* WHAT THE TASK REQUIRES:
Could you give the number of lines in the entries below that contain the word "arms"? Only the number is wanted.

* THE DATA:
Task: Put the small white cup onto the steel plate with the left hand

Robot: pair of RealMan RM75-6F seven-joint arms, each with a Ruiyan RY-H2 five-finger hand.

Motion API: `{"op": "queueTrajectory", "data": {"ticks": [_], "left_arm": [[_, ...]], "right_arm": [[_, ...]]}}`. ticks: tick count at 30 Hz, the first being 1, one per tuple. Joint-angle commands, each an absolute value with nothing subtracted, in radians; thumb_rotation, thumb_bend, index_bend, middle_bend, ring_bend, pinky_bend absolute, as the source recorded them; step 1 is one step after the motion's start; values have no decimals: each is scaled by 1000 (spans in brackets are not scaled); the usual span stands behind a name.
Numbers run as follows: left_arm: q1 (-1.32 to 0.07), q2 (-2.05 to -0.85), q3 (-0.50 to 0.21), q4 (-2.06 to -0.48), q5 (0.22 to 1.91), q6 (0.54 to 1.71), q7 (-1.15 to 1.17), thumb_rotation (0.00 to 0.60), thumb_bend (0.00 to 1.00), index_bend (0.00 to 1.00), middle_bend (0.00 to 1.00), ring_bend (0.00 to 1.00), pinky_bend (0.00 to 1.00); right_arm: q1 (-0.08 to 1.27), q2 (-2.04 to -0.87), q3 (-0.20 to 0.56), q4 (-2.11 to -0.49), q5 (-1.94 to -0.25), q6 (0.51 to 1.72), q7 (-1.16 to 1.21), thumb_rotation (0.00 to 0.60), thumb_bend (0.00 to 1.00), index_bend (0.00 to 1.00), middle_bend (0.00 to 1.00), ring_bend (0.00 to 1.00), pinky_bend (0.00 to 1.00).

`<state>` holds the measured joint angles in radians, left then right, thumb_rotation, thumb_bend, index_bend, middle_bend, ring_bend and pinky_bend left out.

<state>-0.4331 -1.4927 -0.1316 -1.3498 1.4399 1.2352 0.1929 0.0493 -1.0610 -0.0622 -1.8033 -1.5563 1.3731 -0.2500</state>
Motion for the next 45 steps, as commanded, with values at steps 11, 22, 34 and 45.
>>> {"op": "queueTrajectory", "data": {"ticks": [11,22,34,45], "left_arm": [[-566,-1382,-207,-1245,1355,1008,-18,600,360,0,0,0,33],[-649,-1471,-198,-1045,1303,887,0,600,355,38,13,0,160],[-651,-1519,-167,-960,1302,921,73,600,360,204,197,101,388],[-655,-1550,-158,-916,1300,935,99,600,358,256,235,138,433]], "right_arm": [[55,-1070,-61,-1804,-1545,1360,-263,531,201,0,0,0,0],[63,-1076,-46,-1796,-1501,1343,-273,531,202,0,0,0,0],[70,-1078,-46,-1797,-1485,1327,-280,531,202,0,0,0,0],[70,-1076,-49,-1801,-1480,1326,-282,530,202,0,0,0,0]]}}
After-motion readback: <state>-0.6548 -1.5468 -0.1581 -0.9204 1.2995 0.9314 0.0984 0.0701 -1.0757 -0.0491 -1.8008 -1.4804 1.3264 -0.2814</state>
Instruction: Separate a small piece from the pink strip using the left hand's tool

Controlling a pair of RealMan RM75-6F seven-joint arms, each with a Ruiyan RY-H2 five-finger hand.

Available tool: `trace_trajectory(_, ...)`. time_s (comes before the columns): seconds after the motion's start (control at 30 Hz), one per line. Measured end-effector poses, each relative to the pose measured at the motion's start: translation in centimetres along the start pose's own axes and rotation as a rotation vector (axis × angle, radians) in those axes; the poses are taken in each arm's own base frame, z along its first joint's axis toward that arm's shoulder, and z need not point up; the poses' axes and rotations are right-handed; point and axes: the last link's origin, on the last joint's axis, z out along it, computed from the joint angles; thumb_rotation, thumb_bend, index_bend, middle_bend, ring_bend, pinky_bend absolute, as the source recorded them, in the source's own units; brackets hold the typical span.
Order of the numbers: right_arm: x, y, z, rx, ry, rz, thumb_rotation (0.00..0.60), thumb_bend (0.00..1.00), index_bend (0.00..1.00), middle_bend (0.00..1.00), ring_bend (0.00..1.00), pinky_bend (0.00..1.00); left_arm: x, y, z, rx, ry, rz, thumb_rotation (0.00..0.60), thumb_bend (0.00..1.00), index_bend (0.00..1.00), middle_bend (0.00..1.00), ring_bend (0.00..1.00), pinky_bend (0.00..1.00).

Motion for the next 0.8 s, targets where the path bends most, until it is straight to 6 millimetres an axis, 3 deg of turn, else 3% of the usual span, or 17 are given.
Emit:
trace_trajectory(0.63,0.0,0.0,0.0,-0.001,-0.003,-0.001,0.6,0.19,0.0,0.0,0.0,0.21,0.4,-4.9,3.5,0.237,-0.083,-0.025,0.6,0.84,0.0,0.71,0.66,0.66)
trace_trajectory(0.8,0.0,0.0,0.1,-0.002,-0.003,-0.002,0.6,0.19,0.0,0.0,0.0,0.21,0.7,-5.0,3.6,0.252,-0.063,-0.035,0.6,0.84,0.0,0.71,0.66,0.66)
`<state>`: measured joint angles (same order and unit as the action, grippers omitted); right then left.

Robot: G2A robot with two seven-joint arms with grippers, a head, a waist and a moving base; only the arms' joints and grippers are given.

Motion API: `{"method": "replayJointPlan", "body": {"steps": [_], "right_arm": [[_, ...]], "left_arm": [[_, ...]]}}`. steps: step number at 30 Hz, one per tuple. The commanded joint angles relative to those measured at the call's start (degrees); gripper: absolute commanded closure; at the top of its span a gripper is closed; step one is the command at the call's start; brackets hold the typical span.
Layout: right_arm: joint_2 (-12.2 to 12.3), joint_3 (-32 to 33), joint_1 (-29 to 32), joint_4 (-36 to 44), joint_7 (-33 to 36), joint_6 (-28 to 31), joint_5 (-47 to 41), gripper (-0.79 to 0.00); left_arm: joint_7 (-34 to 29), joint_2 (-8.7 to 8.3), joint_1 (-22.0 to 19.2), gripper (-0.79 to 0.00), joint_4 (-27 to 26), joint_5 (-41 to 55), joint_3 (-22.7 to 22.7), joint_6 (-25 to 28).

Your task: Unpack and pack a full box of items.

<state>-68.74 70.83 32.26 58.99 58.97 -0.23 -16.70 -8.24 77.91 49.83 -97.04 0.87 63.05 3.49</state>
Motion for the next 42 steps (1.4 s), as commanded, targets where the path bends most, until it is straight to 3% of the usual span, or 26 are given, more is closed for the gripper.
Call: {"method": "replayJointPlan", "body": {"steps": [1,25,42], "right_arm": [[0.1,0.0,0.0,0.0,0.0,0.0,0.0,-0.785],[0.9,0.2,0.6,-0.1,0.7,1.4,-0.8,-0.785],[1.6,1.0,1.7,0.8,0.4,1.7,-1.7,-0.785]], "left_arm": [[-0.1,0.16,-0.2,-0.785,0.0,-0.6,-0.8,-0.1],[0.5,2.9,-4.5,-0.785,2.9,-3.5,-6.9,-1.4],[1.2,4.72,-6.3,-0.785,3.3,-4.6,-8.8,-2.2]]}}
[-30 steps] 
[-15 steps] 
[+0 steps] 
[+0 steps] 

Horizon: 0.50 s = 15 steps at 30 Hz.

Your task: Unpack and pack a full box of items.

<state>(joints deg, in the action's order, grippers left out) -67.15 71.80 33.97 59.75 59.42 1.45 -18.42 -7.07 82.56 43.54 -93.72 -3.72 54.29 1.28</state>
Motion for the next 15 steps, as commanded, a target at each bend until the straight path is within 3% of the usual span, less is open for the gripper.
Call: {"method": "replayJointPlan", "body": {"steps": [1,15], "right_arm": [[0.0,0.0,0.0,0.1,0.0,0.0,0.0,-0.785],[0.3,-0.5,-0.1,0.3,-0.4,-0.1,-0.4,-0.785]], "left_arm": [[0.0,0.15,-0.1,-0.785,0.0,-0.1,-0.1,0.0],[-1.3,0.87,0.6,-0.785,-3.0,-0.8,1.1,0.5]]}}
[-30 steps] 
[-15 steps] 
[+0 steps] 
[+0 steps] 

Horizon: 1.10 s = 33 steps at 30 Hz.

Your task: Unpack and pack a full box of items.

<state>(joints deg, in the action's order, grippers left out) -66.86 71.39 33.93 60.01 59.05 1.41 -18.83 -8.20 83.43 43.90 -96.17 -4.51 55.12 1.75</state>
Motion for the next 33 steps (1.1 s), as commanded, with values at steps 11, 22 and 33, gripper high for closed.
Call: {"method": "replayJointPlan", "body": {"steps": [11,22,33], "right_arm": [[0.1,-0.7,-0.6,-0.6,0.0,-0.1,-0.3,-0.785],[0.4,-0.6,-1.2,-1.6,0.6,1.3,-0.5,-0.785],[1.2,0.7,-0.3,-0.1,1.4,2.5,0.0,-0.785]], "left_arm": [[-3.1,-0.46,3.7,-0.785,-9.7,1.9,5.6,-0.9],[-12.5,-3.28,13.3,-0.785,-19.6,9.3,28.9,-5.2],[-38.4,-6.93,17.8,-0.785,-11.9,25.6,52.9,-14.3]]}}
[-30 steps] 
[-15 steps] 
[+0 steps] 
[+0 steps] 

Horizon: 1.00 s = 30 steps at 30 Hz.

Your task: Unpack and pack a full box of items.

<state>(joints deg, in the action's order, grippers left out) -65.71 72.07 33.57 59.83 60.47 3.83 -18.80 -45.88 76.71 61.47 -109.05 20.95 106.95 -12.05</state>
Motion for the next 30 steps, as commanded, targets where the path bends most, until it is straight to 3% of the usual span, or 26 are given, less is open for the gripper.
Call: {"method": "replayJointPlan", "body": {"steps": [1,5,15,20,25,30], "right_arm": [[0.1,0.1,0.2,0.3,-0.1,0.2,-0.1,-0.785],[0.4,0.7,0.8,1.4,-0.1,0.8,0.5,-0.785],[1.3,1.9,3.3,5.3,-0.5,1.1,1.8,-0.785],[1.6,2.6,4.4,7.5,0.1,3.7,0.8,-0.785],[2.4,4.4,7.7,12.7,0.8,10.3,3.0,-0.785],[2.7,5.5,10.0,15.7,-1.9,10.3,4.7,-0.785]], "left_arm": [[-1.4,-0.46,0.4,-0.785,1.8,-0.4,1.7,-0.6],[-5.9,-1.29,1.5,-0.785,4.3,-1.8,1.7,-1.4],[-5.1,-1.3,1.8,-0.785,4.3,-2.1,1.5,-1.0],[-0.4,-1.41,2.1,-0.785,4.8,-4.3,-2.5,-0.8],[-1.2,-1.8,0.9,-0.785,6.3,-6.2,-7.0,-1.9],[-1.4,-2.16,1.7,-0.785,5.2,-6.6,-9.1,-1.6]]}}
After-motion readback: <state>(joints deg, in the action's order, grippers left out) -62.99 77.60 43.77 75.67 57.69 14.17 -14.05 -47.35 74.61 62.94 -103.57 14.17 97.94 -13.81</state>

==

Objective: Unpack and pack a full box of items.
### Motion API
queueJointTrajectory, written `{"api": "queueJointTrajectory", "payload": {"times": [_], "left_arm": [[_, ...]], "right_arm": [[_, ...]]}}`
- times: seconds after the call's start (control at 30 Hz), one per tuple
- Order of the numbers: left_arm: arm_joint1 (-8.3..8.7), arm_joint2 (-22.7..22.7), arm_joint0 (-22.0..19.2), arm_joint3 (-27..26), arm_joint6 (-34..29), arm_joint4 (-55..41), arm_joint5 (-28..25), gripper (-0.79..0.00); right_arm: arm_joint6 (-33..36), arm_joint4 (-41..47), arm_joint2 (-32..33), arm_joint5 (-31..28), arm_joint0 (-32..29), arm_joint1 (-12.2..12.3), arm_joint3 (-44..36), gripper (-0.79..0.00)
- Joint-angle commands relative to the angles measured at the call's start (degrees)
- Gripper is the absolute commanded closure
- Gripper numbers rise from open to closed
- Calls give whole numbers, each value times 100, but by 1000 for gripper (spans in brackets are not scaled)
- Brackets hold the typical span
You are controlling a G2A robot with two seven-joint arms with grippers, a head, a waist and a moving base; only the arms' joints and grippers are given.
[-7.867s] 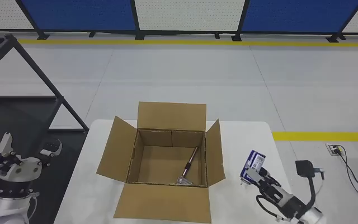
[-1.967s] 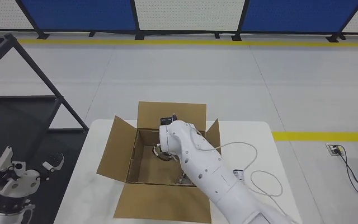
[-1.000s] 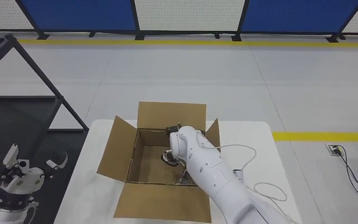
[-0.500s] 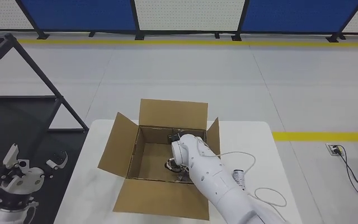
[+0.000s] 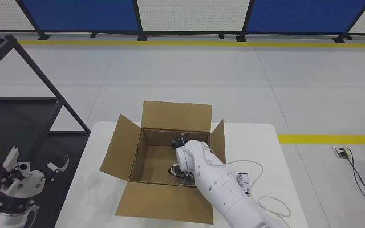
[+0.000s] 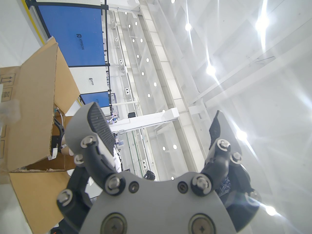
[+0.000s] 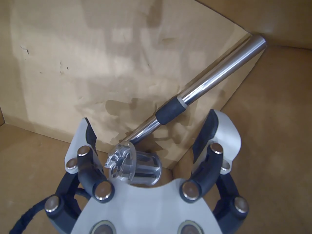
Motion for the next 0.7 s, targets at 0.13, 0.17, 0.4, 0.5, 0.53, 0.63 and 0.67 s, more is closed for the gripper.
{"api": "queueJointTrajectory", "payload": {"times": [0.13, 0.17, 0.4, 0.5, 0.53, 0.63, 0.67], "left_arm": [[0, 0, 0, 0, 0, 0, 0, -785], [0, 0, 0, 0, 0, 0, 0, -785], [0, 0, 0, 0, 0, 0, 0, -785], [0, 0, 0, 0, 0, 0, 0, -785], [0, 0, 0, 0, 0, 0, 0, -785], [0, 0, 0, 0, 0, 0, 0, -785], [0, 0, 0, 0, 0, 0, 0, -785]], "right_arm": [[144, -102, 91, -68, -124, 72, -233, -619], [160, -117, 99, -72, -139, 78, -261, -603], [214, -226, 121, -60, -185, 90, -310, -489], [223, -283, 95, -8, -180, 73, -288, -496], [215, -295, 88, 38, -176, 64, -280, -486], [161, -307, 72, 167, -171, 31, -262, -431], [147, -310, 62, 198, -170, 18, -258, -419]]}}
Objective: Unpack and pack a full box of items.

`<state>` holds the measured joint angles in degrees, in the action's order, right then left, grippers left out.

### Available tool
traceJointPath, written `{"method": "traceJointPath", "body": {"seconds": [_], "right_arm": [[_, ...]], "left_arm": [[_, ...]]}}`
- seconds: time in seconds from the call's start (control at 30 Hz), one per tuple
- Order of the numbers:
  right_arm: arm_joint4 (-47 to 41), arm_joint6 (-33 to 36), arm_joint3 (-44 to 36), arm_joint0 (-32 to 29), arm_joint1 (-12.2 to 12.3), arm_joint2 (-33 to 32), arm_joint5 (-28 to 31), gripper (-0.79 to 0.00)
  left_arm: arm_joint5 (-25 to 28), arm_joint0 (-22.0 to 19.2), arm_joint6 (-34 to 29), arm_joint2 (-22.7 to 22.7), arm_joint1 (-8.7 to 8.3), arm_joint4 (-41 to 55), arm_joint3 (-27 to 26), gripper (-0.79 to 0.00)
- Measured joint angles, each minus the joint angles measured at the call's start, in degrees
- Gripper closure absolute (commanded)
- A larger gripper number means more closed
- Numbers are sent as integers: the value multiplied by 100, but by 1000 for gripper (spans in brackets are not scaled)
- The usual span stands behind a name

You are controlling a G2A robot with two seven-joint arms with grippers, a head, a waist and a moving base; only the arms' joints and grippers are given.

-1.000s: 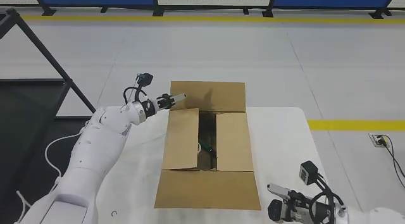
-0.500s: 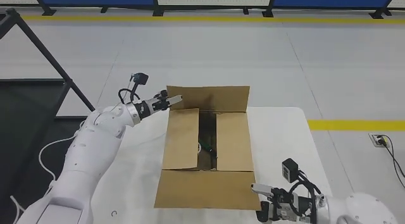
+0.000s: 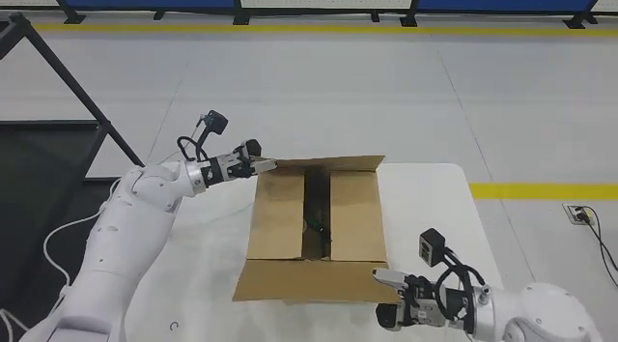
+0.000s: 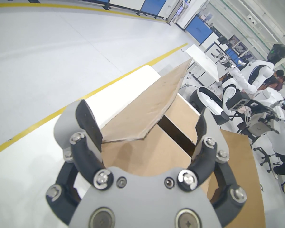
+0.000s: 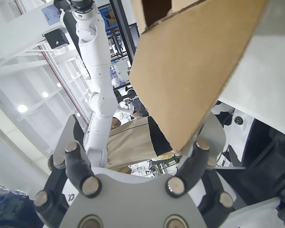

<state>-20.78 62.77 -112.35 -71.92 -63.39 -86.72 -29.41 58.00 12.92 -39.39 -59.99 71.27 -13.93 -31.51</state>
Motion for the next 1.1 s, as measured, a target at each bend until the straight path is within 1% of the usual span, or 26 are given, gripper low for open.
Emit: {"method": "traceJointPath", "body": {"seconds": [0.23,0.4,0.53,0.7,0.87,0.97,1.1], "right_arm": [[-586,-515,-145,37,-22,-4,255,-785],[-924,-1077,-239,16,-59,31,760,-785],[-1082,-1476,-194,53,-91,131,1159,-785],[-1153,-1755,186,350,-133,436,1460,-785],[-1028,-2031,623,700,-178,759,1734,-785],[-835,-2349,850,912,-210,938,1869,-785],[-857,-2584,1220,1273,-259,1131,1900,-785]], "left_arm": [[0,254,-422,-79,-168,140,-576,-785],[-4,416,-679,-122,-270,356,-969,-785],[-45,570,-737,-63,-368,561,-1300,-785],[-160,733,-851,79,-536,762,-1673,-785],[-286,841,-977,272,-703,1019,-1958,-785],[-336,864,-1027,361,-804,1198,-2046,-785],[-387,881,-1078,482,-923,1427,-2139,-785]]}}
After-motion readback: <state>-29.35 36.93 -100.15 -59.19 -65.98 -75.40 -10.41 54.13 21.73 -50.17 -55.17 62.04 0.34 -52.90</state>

* ANSWER TO THIS TASK:
5